Similar conditions can occur in other fish species due to parasites. Although such parasites have not yet been found in Greenlandic halibut, this theory has not been ruled out. The condition could also be related to the fish’s diet, such as a lack of food or specific nutrients. Experienced fishermen also point out that geography and the timing of the catch may influence the occurrence. 


Mushy halibut leads to waste 


In some cases, the jelly condition may be recognizable in freshly caught fish, but usually, it only becomes apparent during processing. This means that Greenland halibut with the mushy syndrome may have traveled long before being discovered. 


Let’s consider a scenario: a whole, frozen Greenland halibut has been exported to Asia, where it is thawed, and the recipient begins to clean and fillet it. Only then is it discovered that it is a mushy halibut and may be unusable. 


In such a case, resources have been used to catch the fish, transport it to the factory, package it, send it across the world, and deliver it to the recipient. Afterward, the recipient uses resources to store and clean the fish, only to potentially – worst case – having to discard it.  


Resources, including labor, materials, and transportation, are wasted. This is not sustainable – neither in terms of economy, fish quota utilization, or fish stock conservation.

The video shows a Greenland halibut that is so mushy that it can be recognized before the fish has been filleted.


Video: Natacha Severin

How big is the problem? 


Natacha Severin collaborates with Royal Greenland on her PhD project. They have identified mushy halibut syndrome as a challenge. The fishing industry knows the problem, but how extensive is it? 
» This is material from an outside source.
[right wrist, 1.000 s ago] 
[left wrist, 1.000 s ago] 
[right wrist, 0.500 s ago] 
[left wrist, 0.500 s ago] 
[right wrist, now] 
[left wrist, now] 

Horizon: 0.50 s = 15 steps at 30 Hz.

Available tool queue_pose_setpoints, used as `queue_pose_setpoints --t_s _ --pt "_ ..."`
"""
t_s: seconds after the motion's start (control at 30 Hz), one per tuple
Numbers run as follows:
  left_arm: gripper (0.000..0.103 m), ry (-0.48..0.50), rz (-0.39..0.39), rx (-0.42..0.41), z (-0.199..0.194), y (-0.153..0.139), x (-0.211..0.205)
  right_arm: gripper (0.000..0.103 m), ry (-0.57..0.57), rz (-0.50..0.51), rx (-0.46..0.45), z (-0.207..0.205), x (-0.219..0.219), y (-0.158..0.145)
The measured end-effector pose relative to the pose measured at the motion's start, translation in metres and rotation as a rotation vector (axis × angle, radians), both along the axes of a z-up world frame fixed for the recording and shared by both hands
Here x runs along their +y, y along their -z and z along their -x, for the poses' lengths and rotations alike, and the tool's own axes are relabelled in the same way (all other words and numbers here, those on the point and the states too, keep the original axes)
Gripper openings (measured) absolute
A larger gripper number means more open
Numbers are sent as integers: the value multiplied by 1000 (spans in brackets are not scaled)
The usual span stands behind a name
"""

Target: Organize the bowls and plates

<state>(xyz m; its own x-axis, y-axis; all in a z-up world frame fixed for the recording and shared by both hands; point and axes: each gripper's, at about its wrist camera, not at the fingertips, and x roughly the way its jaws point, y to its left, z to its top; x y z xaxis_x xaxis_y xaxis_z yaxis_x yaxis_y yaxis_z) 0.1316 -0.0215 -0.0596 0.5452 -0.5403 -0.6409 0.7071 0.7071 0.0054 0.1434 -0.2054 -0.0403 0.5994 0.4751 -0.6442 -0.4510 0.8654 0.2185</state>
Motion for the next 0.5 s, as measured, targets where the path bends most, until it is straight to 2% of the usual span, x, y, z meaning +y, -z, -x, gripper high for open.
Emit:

“It’s difficult to say how big the problem is. There are no hard numbers, but mushy halibut are caught regularly – it’s not something that happens once in a blue moon. And the problem is certainly big enough for Royal Greenland to want it investigated,” says Natacha Severin. 


No one knows what to look for

For now, one can only guess what causes the mushy halibut syndrome in Greenland halibut. Since almost nothing is known about mushy halibut, they are challenging to avoid. 


“We have no methods to sort mushy halibut at harvest because we don’t know what to look for,” says Natacha Severin.


In her project, she will investigate what characterizes the fish affected by the mushy halibut syndrome. If, for example, the mushy condition is often seen in younger fish or spawning females, this knowledge could be used for sorting. 


Utilizing mushy halibut


Natacha Severin hopes that more knowledge in the field will make it possible to utilize the mushy halibut caught. This way, both the resources of nature and the fishing industry will be used more efficiently – as will the fish quotas. 


“Without being absolutely certain, I don’t think we can eliminate the challenge of mushy halibut. And since they exist, we have to deal with them. The question is how we can handle them and ensure that these lower-quality fish are detected early so that they can be utilized and gain some value rather than just ending up in the trash,” she says. 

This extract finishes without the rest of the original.